If you want AI to automatically identify and apply a similar label, create a Custom Label under My Labels and enable Smart Labeling for that label.

Custom Labels allow you to:

  • Enable Smart Labeling.

  • Add label information to guide AI classification.

  • Add sample messages to improve AI accuracy.

  • Configure labels based on your business requirements.

Note: This restriction applies only to the system labels Refund, CTWA, Spin The Wheel, and Product Info. If you need AI-driven labeling for these use cases, create equivalent custom labels and enable Smart Labeling on them.

Chat Activity on Label detection in Helpdesk ticket:


Frequently Asked Questions (FAQs)

1. What is AI Custom Auto-Labeling?

AI Custom Auto-Labeling allows merchants to create their own labels and train AI to automatically classify conversations using merchant-defined examples.

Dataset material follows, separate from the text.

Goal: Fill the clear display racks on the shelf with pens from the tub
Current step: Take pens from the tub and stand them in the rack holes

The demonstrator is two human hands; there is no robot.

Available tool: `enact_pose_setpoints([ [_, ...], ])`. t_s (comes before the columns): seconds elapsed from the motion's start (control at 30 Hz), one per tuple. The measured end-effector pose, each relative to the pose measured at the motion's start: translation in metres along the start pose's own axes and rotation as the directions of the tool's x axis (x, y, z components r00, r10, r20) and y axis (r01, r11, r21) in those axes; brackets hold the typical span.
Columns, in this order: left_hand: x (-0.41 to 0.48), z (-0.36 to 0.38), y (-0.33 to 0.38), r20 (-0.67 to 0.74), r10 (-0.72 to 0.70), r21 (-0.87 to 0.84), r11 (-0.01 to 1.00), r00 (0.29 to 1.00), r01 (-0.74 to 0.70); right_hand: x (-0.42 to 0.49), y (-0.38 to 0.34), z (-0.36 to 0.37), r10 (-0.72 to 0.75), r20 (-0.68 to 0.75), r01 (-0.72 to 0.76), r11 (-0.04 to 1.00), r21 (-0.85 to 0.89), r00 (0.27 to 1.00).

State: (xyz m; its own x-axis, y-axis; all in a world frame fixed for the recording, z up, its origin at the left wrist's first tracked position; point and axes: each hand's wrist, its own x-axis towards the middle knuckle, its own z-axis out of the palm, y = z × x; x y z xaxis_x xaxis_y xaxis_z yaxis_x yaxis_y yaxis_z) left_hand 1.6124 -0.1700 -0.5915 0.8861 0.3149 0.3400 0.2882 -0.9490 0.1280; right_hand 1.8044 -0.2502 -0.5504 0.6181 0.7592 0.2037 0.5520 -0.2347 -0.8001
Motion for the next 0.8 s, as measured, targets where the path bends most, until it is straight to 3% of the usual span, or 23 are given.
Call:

2. How is this different from previous AI labeling?

Previously, AI could only apply predefined BIK labels.

Now merchants can create and train their own labels for custom business workflows.


3. How many sample messages can be added?

Each label supports up to 10 sample messages.


4. Can a conversation receive multiple labels?

Yes.

AI supports assigning up to 5 labels to a single conversation.


6. Can I disable AI detection for specific labels?

Yes.

Each label has its own AI detection toggle.


7. Can I create parent and child labels?

Yes.

Hierarchical and nested label structures are supported.


8. How do I know if a label will work correctly?

Use Test Mode before activation.

The system provides:

  • Predicted labels

  • Confidence score

  • AI reasoning


9. What happens if AI applies the wrong label?

Merchants can review results, update sample messages, retrain labels, and improve future accuracy.


10. Do returning customers retain previous labels?

Yes. If enabled

The platform supports label retention for returning customers, helping maintain historical context.


11. Is setup technical?

No.

The feature is fully self-serve and can typically be configured within 5 - 10 minutes.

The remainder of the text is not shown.